=== WHAT THE EXERCISE ASKS ===
Filter the data for lines with the word "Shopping", then copy every line so identified.

=== SUPPLIED MATERIAL ===
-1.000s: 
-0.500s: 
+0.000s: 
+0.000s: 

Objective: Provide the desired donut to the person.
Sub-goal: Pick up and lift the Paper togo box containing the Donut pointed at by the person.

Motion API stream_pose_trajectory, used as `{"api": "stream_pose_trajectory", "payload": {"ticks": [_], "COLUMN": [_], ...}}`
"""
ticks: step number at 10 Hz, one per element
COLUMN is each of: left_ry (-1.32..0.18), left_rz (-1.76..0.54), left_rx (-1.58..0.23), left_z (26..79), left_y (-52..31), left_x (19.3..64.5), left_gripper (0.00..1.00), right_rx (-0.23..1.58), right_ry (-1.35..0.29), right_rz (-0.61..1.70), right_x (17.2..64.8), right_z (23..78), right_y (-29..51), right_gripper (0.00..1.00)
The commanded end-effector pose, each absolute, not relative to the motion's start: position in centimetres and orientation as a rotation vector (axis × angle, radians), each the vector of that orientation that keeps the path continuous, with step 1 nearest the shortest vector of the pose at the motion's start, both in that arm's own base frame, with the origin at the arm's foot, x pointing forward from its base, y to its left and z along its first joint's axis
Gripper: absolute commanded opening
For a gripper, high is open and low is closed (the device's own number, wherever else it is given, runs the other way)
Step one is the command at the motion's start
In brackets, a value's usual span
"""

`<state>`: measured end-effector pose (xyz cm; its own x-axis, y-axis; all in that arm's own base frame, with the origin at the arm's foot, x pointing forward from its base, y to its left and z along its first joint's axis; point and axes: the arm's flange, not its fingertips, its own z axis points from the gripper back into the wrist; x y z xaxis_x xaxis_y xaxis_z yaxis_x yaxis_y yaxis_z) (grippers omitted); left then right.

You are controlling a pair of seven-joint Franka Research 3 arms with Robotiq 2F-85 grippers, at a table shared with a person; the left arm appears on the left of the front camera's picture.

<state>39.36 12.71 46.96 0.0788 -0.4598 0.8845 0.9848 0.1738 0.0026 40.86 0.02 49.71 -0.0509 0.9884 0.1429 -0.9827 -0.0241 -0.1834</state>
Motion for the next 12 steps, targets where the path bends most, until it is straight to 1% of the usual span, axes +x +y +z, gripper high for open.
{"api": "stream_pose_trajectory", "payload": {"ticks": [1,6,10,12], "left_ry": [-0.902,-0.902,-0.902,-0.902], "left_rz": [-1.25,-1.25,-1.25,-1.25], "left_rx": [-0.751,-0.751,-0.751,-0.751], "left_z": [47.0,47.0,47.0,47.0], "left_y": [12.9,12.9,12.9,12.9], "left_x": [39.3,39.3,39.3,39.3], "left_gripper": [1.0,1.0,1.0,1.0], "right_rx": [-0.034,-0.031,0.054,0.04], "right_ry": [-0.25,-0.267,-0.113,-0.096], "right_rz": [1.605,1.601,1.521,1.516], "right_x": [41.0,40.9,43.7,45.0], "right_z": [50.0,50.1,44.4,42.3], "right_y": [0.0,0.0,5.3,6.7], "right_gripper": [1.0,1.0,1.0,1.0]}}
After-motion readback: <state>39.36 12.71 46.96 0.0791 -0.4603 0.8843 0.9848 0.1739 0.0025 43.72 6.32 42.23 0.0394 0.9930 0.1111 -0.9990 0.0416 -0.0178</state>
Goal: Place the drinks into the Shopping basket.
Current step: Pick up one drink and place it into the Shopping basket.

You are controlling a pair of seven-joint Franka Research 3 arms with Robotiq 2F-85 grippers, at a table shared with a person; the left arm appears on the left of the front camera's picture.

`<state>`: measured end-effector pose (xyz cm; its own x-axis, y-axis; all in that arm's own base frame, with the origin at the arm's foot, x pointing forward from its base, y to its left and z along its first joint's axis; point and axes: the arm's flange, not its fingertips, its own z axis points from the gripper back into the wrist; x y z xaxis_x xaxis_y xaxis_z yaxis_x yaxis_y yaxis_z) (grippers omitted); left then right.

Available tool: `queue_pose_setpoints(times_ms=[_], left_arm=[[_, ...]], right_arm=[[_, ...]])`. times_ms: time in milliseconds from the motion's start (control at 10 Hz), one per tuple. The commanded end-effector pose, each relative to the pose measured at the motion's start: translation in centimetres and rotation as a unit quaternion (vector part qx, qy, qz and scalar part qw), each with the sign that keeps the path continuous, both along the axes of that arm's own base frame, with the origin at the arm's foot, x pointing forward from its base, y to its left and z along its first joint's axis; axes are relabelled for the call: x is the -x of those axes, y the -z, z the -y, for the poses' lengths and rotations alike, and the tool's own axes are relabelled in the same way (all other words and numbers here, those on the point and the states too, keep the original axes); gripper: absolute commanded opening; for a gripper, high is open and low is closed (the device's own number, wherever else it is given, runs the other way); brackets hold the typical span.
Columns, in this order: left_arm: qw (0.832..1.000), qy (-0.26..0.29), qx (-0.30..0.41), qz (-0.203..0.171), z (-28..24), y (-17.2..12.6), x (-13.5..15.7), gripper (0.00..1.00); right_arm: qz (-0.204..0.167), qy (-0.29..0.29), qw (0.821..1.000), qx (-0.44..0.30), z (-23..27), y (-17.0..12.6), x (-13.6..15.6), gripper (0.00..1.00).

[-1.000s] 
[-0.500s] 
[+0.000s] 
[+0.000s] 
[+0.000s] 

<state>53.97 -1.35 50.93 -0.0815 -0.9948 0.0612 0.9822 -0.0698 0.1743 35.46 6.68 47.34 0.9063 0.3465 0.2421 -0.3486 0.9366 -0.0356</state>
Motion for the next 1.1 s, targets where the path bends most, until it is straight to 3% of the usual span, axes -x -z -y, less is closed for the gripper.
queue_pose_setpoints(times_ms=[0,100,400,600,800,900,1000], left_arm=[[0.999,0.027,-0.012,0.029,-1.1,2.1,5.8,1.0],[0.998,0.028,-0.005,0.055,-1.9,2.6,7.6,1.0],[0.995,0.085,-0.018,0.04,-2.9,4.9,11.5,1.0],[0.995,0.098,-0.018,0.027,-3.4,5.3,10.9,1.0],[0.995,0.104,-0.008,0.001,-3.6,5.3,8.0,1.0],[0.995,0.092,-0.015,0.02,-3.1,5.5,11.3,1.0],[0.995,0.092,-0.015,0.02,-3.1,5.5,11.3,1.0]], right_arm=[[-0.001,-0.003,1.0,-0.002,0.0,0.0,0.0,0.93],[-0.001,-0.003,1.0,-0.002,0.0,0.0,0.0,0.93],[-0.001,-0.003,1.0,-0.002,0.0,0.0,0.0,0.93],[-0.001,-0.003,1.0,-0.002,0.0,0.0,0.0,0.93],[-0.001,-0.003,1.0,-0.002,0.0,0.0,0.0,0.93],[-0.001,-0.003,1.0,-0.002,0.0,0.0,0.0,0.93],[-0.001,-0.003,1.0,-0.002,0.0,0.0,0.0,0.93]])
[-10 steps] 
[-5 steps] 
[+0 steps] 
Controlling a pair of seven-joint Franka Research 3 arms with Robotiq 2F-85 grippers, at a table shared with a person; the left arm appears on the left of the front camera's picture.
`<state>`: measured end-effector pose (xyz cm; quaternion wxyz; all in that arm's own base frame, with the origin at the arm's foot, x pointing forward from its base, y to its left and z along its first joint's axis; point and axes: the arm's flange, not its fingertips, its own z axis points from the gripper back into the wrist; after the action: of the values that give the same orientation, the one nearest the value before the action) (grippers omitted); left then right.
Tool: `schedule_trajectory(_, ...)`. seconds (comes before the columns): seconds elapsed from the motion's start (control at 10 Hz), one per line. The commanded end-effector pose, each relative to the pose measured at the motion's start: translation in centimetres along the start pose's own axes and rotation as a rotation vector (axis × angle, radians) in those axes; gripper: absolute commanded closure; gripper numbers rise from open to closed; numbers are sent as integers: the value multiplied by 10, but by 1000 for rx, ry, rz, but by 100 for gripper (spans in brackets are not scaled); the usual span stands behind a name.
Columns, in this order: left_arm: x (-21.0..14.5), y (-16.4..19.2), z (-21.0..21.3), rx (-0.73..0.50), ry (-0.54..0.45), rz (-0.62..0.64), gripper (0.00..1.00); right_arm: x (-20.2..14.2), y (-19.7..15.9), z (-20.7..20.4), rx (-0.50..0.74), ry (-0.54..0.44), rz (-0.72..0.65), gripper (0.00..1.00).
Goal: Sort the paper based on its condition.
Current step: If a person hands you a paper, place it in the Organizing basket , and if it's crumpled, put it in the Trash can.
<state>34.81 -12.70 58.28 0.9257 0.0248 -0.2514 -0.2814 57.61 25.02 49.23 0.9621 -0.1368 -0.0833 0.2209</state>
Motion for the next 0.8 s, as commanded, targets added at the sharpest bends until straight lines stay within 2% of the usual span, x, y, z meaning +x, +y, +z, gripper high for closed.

=== EXPECTED OUTPUT ===
Goal: Place the drinks into the Shopping basket.
Current step: Pick up one drink and place it into the Shopping basket.

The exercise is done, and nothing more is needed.